Whereas Plato said that the universal is found separately from things, the third of the three main Greek philosophers, Artistotle developed his own philosophy in deductive logic, trying to bring order to chaos; "the science of the universal essence of that which is actual". That being, reality, in the realm of the physical, is acquired through experience, that the universal is found within things. Though only a small percentage of the Aristotelian writings survive, and many appear as works in progress and acroatic papers, his meticulous studies and teachings in such topics as aesthetics, biology, ethics, government, logic, morality, physics, and poetry greatly influenced Western philosophical and scientific thought.

Born in the town of Stagirus on the Thracian peninsula in 384 BC, Aristotle was the son of Nichomachus, a court physician to King Amyntas of Macedonia. After his father's death his uncle Proxenus became his guardian, who sent him to study in Athens. For almost twenty years Aristotle studied (then taught) Philosophy at the Academy under Plato (who in turn had been taught by Socrates).

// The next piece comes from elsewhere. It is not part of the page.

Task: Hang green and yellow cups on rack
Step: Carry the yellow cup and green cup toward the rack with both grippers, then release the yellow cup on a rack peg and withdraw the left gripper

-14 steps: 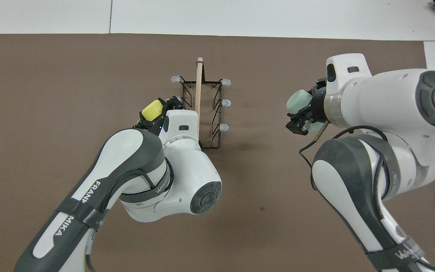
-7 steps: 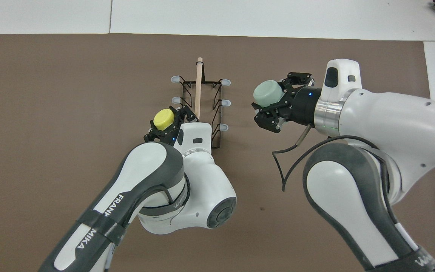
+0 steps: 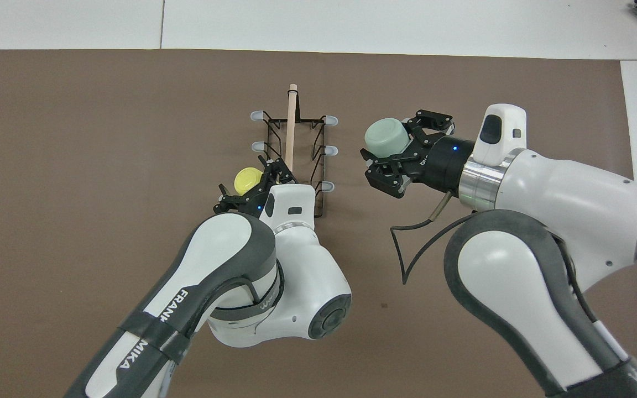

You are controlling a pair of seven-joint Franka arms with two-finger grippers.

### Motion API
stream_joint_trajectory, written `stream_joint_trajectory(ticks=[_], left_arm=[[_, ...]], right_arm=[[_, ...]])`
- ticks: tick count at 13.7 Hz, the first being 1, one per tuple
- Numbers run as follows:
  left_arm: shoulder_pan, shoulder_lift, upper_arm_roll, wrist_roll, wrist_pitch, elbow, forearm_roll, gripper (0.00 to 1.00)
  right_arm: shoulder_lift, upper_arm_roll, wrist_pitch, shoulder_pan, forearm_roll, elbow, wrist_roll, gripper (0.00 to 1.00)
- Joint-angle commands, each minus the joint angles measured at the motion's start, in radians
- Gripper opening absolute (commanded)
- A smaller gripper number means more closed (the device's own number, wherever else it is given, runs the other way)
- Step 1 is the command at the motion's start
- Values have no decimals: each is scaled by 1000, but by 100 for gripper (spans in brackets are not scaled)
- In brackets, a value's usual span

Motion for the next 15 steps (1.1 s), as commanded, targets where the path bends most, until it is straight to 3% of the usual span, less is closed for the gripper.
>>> stream_joint_trajectory(ticks=[1, 7, 10, 15], left_arm=[[54, -39, 7, 242, -11, 55, -124, 100], [275, -79, 4, 779, 30, 117, -387, 100], [421, -126, 4, 1026, 60, 100, -508, 100], [631, -174, 6, 1521, 43, 114, -858, 100]], right_arm=[[-17, 7, 25, 0, 164, -28, -124, 0], [52, 7, 101, 93, 745, -24, -546, 0], [63, 9, 118, 121, 836, -27, -618, 0], [112, 7, 153, 170, 1044, -25, -871, 0]])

An accomplished student, Aristotle often disagreed with his teacher and after Plato's death in 347, Aristotle parted ways with the Platonic teachings. Although some of his studies are now disproven or antiquated, his extensive study and classification of animals into genera and species for example, expressed in such works as On the Parts of Animals and The History of Animals (350 BC) have contributed greatly to the modern study of biology.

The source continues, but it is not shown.